Super Scope compatible games
| Title | Year | Publisher | Required | Note |
|---|---|---|---|---|
| Battle Clash | 1992 | Nintendo | Yes |  |
| Bazooka Blitzkrieg | 1992 | Bandai | Yes |  |
| The Hunt for Red October | 1993 | Hi-Tech Expressions, Inc. | No | Only used for bonus games |
| Lamborghini American Challenge | 1993 | Titus France | No | Features an optional Super Scope-exclusive mode |
| Lemmings 2: The Tribes | 1994 | Psygnosis | No | A secret easter egg allows the Super Scope to destroy lemmings |
| Metal Combat: Falcon's Revenge | 1993 | Nintendo | Yes |  |
| Operation Thunderbolt | 1994 | Taito | No | Also compatible with a standard controller or the Super NES Mouse |
| Super Scope 6 | 1992 | Nintendo | Yes | Packaged with the Super Scope |
| T2: The Arcade Game | 1993 | Acclaim Entertainment | No | Also compatible with a standard controller or the Super NES Mouse |
| Tin Star | 1994 | Nintendo | No | Also compatible with a standard controller or the Super NES Mouse |
| X-Zone | 1993 | Kemco | Yes |  |
| Yoshi's Safari | 1993 | Nintendo | Yes |  |

Mario & Wario was also planned to support the accessory, but this was dropped before release.

== Legacy ==
In response to the Super Scope, Sega would release their own light gun peripheral for the Sega Genesis, the Menacer, later the same year.
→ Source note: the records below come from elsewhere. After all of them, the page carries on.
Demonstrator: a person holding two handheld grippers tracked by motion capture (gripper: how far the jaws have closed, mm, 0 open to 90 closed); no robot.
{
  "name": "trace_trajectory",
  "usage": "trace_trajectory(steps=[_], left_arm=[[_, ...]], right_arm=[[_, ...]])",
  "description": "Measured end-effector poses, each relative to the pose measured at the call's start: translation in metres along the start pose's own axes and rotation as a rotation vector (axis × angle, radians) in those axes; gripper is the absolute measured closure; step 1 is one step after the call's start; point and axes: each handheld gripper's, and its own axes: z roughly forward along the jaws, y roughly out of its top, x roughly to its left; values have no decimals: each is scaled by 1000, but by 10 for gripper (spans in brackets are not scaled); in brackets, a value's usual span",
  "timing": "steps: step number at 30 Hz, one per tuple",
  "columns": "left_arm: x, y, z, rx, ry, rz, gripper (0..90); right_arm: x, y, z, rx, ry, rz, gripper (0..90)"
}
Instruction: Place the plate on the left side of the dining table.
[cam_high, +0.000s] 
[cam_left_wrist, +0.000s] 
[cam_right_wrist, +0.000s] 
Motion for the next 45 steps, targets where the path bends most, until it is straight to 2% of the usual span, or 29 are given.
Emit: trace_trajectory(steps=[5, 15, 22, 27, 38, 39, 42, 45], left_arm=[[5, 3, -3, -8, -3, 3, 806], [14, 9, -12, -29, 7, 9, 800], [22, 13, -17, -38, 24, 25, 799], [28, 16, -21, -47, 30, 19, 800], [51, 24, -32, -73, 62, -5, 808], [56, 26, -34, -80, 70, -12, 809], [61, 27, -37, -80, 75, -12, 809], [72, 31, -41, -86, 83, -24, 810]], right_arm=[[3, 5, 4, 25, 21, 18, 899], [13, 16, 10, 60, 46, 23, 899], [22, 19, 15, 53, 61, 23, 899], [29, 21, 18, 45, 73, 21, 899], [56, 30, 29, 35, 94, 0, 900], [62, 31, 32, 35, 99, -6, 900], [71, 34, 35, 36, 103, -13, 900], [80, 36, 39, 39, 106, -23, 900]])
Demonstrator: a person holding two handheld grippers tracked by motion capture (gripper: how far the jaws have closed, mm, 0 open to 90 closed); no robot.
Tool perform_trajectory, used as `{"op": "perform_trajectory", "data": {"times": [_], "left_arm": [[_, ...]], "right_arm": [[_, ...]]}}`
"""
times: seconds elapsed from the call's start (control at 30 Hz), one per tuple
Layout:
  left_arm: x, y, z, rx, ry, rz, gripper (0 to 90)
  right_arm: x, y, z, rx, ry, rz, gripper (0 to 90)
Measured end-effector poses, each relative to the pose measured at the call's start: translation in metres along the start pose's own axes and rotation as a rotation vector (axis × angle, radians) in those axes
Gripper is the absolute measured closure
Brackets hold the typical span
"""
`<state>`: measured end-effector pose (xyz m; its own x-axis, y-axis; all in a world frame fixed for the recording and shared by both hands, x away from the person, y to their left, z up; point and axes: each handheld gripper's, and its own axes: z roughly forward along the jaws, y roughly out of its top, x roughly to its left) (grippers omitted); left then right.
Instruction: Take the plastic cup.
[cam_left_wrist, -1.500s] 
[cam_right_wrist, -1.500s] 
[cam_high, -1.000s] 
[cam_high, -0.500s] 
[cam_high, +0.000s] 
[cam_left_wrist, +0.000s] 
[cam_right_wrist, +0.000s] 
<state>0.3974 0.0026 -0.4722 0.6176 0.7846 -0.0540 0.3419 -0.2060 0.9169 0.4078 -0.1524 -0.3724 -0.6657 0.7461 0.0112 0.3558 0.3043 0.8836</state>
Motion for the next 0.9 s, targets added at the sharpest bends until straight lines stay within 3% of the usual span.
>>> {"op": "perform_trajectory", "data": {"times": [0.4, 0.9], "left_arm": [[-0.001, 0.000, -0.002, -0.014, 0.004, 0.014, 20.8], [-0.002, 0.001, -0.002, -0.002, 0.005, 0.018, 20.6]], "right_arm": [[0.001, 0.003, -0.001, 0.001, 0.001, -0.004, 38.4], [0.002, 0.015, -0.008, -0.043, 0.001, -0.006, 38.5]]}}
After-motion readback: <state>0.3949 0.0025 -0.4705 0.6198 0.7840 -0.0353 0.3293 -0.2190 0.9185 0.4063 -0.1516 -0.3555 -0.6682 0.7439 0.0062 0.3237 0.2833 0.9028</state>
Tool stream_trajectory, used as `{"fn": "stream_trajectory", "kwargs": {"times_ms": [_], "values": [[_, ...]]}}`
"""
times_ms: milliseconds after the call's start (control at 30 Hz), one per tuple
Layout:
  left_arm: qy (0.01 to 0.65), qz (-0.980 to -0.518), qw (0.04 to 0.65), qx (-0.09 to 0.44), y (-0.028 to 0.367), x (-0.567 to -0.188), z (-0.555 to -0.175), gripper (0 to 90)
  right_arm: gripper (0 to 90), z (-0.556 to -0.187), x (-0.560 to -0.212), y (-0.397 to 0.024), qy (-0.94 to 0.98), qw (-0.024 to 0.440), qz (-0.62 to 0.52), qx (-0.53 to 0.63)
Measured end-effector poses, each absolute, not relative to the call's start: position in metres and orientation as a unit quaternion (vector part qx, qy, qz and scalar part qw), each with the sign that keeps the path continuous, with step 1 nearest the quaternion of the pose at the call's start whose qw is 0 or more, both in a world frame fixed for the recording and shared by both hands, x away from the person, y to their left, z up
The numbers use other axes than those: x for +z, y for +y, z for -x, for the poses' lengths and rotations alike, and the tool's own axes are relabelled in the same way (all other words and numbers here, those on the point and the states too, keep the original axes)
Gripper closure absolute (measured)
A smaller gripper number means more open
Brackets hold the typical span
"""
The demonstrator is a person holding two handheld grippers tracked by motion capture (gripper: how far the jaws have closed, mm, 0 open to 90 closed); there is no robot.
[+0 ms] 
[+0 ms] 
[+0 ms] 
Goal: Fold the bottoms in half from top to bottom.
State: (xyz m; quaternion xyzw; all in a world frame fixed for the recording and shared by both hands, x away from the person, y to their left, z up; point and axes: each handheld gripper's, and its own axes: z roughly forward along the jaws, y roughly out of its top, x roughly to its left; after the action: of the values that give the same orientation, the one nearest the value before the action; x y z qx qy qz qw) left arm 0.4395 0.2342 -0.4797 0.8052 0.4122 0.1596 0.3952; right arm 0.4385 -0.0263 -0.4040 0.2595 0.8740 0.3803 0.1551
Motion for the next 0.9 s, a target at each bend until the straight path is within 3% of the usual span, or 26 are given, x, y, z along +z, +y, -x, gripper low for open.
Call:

Konami opted not to make the SNES version of Lethal Enforcers (1992) compatible with the Super Scope, instead releasing their own SNES light gun peripheral, the Justifier, in 1994.

During the 1993–94 United States Senate hearings on video games, Senator Joe Lieberman used the Super Scope as evidence of video games promoting violence among children, citing the peripheral's resemblance to a real assault weapon.

The Super Scope has made cameo appearances in other Nintendo games, including as a recurring item in the Super Smash Bros. series beginning with Super Smash Bros. Melee (2001), as a microgame element in the WarioWare series, and as the visual inspiration for the S-BLAST weapons in Splatoon 3 (2022).

A Super Scope was used as a prop in the live-action Super Mario Bros. film (1993), representing King Koopa's "Devo gun", which causes creatures to de-evolve. Images from the film were used to promote the Super Scope's 1993 release in Japan. In the 2026 animated film The Super Mario Galaxy Movie, Bowser Jr. wields a blue Super Scope capable of altering targets' ages.

In 2020, a hobbyist developer created a hardware mod to allow the Super Scope to be used with modern televisions.